**PROBLEM STATEMENT**
Nothing outside the lines below from the one containing "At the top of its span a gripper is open" through the one containing "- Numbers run" is to be printed; print those exactly, ends included, and drop the pictures.

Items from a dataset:
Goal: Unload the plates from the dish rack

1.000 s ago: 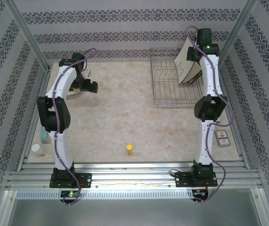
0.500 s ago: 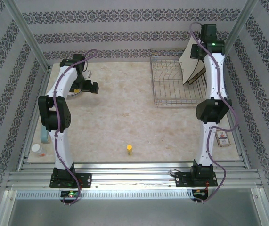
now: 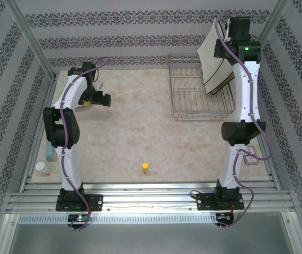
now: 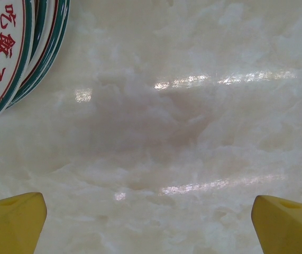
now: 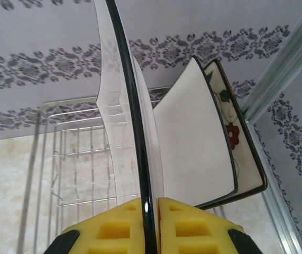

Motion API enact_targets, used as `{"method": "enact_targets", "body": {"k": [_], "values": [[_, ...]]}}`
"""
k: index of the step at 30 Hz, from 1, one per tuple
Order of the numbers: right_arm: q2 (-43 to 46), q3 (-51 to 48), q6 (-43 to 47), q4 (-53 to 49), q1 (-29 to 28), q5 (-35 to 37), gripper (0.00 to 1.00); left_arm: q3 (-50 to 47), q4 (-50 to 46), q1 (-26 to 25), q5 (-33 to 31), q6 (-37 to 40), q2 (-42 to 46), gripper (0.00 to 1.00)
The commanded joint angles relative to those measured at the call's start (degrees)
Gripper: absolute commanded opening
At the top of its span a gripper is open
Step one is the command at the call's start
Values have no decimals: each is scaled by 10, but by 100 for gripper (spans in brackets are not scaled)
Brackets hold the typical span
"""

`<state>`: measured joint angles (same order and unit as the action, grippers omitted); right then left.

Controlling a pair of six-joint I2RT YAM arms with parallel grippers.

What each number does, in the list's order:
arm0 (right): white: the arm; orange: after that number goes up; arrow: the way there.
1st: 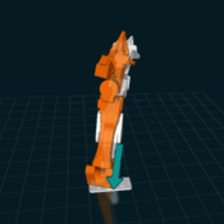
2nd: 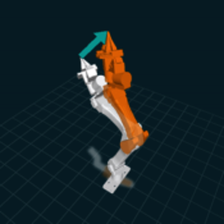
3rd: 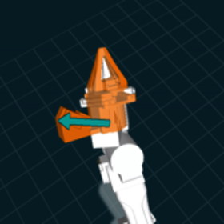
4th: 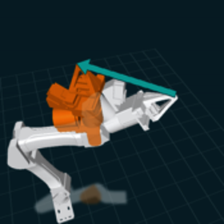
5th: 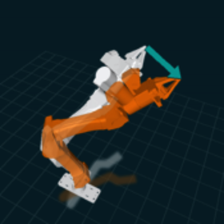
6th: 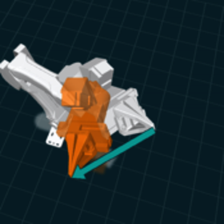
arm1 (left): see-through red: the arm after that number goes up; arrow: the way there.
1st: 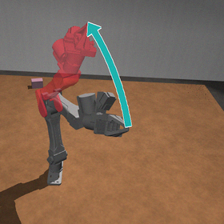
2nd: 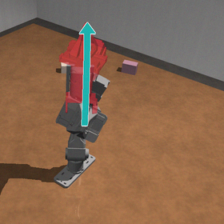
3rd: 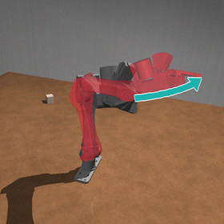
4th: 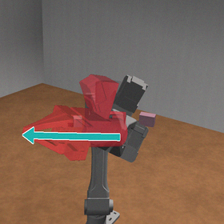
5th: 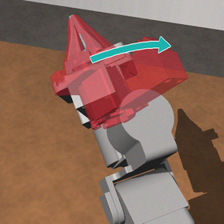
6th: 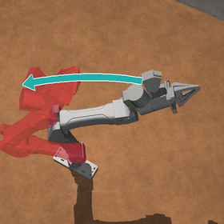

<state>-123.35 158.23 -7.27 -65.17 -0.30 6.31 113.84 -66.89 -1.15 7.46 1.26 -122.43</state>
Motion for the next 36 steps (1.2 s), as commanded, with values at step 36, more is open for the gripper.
{"method": "enact_targets", "body": {"k": [36], "values": [[213, -1022, -712, 1355, -82, -491, 0, -115, 205, -7, 315, -98, 125, 100]]}}
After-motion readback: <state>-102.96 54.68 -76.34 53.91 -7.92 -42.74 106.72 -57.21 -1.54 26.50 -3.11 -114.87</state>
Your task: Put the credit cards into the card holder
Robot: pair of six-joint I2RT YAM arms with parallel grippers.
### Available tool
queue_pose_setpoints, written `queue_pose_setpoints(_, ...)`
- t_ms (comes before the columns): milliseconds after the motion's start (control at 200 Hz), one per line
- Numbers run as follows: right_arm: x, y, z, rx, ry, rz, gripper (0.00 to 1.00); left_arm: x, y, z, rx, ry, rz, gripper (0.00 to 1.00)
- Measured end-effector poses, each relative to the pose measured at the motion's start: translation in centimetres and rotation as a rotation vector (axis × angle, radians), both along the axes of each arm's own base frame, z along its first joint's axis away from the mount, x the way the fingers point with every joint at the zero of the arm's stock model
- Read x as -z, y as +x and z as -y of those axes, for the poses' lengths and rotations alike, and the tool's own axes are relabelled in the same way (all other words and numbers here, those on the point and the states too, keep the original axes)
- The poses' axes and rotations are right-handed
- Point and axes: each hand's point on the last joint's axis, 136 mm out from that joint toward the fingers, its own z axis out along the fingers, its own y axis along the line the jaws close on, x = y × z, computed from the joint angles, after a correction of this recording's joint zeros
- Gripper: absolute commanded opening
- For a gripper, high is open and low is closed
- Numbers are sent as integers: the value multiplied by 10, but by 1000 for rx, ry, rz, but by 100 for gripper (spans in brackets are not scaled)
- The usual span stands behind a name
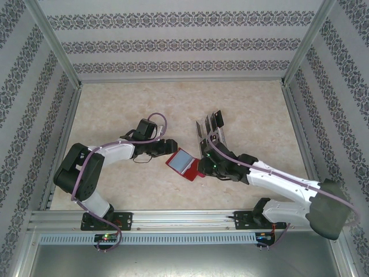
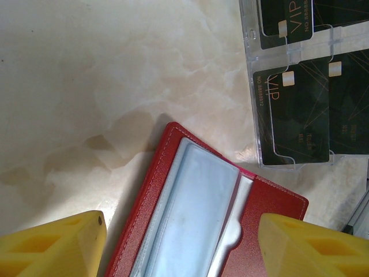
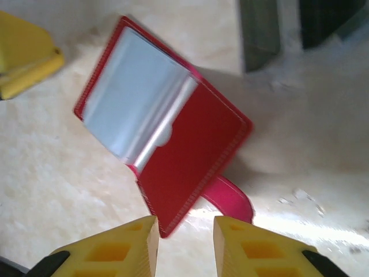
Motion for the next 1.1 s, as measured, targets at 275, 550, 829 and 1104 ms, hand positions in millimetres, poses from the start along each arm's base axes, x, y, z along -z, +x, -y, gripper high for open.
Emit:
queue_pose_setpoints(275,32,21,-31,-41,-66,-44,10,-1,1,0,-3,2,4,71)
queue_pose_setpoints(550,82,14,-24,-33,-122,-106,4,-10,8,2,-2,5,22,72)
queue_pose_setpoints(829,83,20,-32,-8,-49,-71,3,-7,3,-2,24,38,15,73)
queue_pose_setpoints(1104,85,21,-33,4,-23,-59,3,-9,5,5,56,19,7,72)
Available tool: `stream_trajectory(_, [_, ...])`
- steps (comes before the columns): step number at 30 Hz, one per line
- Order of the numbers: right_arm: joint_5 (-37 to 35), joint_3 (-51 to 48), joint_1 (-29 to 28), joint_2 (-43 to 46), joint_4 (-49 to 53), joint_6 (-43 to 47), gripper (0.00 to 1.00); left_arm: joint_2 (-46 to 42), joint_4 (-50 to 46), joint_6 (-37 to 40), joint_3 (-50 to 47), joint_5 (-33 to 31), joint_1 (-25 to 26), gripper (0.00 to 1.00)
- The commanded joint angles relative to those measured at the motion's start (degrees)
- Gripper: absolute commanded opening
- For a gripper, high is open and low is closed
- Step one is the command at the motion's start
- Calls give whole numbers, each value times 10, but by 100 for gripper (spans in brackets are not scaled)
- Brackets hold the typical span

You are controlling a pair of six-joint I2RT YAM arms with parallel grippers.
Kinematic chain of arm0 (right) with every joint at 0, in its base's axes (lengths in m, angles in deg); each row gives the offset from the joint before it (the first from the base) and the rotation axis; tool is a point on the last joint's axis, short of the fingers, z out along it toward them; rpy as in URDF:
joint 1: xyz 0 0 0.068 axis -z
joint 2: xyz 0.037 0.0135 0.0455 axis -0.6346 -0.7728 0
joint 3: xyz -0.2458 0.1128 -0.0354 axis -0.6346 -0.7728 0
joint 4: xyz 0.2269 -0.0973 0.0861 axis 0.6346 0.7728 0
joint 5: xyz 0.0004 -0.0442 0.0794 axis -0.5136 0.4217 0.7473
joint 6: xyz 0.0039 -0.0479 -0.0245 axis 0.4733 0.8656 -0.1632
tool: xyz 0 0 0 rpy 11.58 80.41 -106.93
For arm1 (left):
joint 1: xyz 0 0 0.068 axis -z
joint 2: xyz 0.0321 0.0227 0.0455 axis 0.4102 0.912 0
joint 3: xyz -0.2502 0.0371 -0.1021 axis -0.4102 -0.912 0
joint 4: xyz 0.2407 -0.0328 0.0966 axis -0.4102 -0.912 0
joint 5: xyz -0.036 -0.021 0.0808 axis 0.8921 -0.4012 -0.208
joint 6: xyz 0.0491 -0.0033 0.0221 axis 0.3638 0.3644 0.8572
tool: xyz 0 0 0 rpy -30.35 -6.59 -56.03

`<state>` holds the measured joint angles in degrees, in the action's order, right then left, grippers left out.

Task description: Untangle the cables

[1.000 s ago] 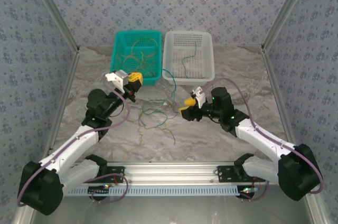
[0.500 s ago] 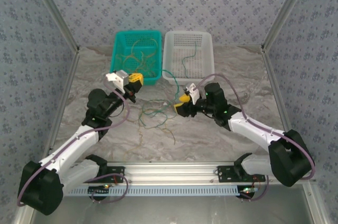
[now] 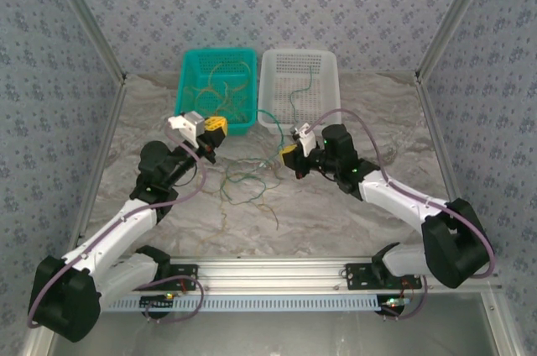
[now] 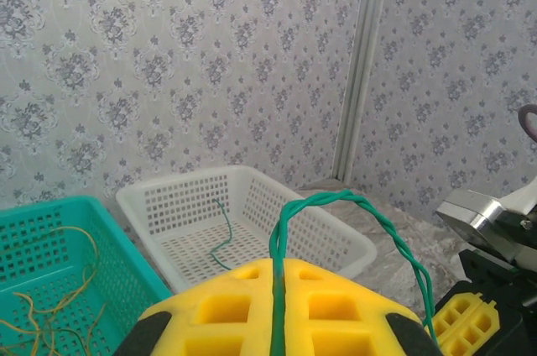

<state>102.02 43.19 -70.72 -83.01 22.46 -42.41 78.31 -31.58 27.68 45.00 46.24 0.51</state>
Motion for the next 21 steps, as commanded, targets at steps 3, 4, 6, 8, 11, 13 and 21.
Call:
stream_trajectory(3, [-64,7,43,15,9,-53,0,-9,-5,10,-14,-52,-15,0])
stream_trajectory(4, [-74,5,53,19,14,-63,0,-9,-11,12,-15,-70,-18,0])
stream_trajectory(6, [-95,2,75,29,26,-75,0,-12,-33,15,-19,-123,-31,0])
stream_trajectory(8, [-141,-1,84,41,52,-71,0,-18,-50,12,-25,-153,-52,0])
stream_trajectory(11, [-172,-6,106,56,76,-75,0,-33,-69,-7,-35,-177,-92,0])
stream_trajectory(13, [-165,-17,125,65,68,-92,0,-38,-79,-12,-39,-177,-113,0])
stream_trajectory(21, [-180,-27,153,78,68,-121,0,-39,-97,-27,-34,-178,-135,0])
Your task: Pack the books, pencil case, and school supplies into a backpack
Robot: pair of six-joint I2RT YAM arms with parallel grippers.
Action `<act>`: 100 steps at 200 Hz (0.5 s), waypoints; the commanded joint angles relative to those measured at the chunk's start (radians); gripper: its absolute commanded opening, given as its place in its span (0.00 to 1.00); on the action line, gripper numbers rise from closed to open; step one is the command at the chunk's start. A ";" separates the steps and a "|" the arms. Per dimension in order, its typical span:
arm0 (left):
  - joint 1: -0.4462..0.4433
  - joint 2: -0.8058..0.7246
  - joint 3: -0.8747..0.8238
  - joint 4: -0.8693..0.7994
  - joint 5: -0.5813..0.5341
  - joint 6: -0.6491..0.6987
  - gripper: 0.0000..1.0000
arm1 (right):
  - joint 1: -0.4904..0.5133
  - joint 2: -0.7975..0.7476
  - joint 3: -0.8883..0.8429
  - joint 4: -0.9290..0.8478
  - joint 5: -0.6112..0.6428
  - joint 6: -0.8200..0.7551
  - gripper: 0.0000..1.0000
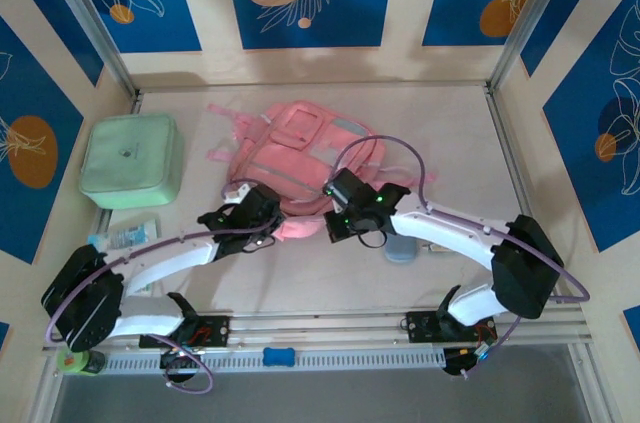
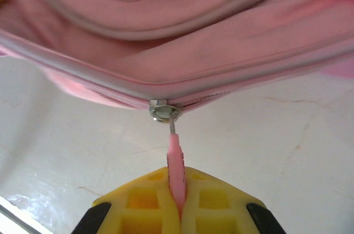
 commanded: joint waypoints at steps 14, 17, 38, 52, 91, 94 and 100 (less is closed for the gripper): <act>0.097 -0.083 -0.047 -0.190 -0.113 0.135 0.00 | -0.149 -0.036 -0.046 -0.114 0.061 -0.011 0.00; 0.105 -0.090 -0.051 -0.187 -0.109 0.144 0.00 | -0.161 -0.034 -0.046 -0.110 0.056 -0.014 0.00; 0.155 -0.118 -0.057 -0.214 -0.093 0.186 0.00 | -0.213 -0.010 -0.046 -0.065 0.036 -0.034 0.00; 0.181 -0.128 -0.054 -0.226 -0.084 0.218 0.00 | -0.227 0.020 -0.033 -0.046 0.035 -0.038 0.00; 0.214 -0.113 -0.022 -0.250 -0.064 0.282 0.00 | -0.223 0.080 0.010 -0.024 -0.034 -0.034 0.00; 0.214 -0.111 -0.018 -0.250 -0.062 0.286 0.00 | -0.220 0.077 0.012 -0.023 -0.037 -0.032 0.00; 0.214 -0.110 -0.015 -0.244 -0.055 0.290 0.00 | -0.215 0.072 0.016 -0.021 -0.044 -0.029 0.00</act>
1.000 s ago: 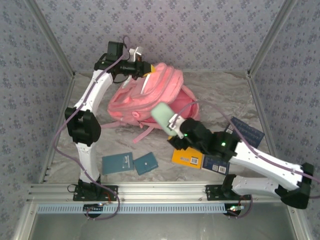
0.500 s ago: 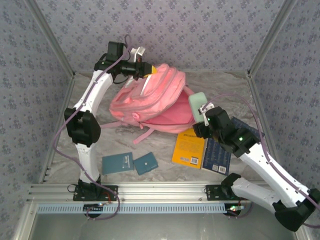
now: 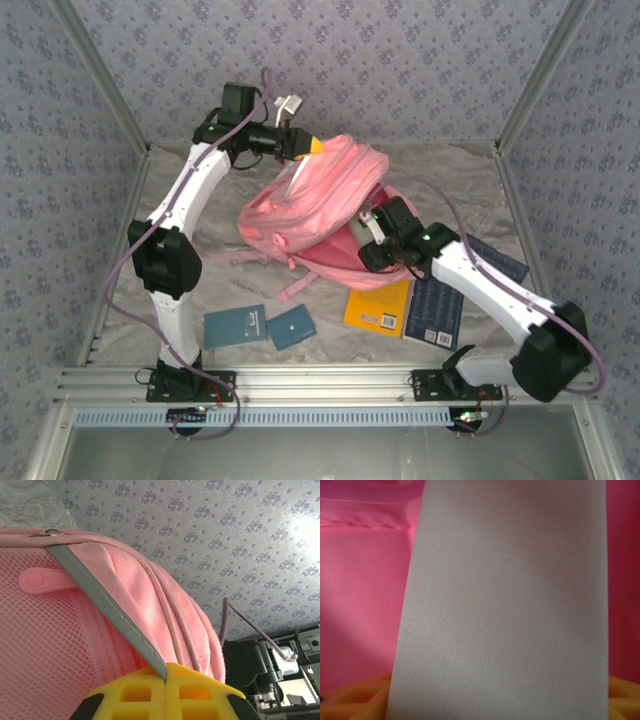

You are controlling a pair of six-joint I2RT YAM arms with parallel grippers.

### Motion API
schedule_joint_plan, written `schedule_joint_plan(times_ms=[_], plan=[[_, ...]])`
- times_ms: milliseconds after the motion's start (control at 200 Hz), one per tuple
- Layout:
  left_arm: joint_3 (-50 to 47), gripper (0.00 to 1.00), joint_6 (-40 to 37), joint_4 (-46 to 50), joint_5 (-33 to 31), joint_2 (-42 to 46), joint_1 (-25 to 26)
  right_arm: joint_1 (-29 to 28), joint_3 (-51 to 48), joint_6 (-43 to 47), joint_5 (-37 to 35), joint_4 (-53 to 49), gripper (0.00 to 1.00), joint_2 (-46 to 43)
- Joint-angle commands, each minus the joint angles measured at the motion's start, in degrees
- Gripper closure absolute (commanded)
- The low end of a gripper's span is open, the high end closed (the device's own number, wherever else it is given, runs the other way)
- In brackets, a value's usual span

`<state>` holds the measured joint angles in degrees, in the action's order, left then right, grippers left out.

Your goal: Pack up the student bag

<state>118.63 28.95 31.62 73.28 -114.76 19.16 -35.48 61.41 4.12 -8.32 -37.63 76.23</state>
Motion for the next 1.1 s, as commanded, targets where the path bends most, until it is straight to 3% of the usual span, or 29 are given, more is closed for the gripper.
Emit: schedule_joint_plan(times_ms=[0, 215, 465, 705, 859, 989, 1094], plan=[[2.3, 1.00, -2.4, -6.3, 8.2, 5.9, 0.5, 0.0, 4.9, 9.9, -5.9, 2.9, 0.31, 6.2], [2.1, 1.00, -2.7, -6.9, 9.0, 5.8, 1.2, 0.2, 13.3, 19.7, -14.5, 8.6, 0.27, 19.3], [3.1, 1.00, -3.2, -6.8, 10.2, 4.6, 2.8, -0.3, 23.3, 19.0, -19.2, 11.7, 0.24, 31.5], [3.9, 1.00, -4.2, -6.0, 11.0, 3.6, 4.3, -2.1, 38.9, 21.1, -20.4, 6.3, 0.22, 44.5], [3.7, 1.00, -5.0, -5.6, 11.3, 3.7, 4.7, -2.2, 47.5, 22.0, -28.5, 6.1, 0.14, 51.9], [3.4, 1.00, -5.8, -5.1, 10.2, 3.9, 3.9, -2.7, 48.6, 28.2, -38.1, 14.2, 0.01, 54.2], [2.9, 1.00, -5.6, -5.4, 8.2, 4.1, 1.8, -3.7, 42.7, 34.4, -42.6, 24.7, 0.00, 51.6]])
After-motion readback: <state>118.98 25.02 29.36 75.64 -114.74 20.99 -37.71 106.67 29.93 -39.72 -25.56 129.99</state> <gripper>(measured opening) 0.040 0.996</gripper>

**YOUR RESPONSE**
At the top of its span a gripper is open
Step one is the command at the call's start
Values have no decimals: each is scaled by 10, but by 100 for gripper (spans in brackets are not scaled)
Brackets hold the typical span
"""

`<state>`: measured joint angles (same order and unit as the action, grippers omitted); right then left.

Controlling a pair of six-joint I2RT YAM arms with parallel grippers.

What each number does, in the list's order:
arm0 (right): white: the arm; orange: after that number goes up; arrow: the way there.
1st: 
2nd: 
3rd: 
4th: 
5th: 
6th: 
arm1 (left): see-through red: the arm after that number goes up; arrow: the way there.
1st: 
2nd: 
3rd: 
4th: 
5th: 
6th: 

<state>-123.35 158.23 -7.27 -65.17 -0.30 6.31 113.84 -66.89 -1.15 7.46 1.26 -122.43</state>
Motion for the next 36 steps (1.2 s), as commanded, with values at step 36, more is open for the gripper.
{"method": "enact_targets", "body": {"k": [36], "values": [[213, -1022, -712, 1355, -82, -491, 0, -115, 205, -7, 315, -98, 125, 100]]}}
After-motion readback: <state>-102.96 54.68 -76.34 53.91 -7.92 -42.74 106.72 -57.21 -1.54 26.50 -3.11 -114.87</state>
Your task: Put the credit cards into the card holder
Robot: pair of six-joint I2RT YAM arms with parallel grippers.
### Available tool
queue_pose_setpoints, written `queue_pose_setpoints(_, ...)`
- t_ms (comes before the columns): milliseconds after the motion's start (control at 200 Hz), one per line
- Numbers run as follows: right_arm: x, y, z, rx, ry, rz, gripper (0.00 to 1.00); left_arm: x, y, z, rx, ry, rz, gripper (0.00 to 1.00)

That is the complete answer.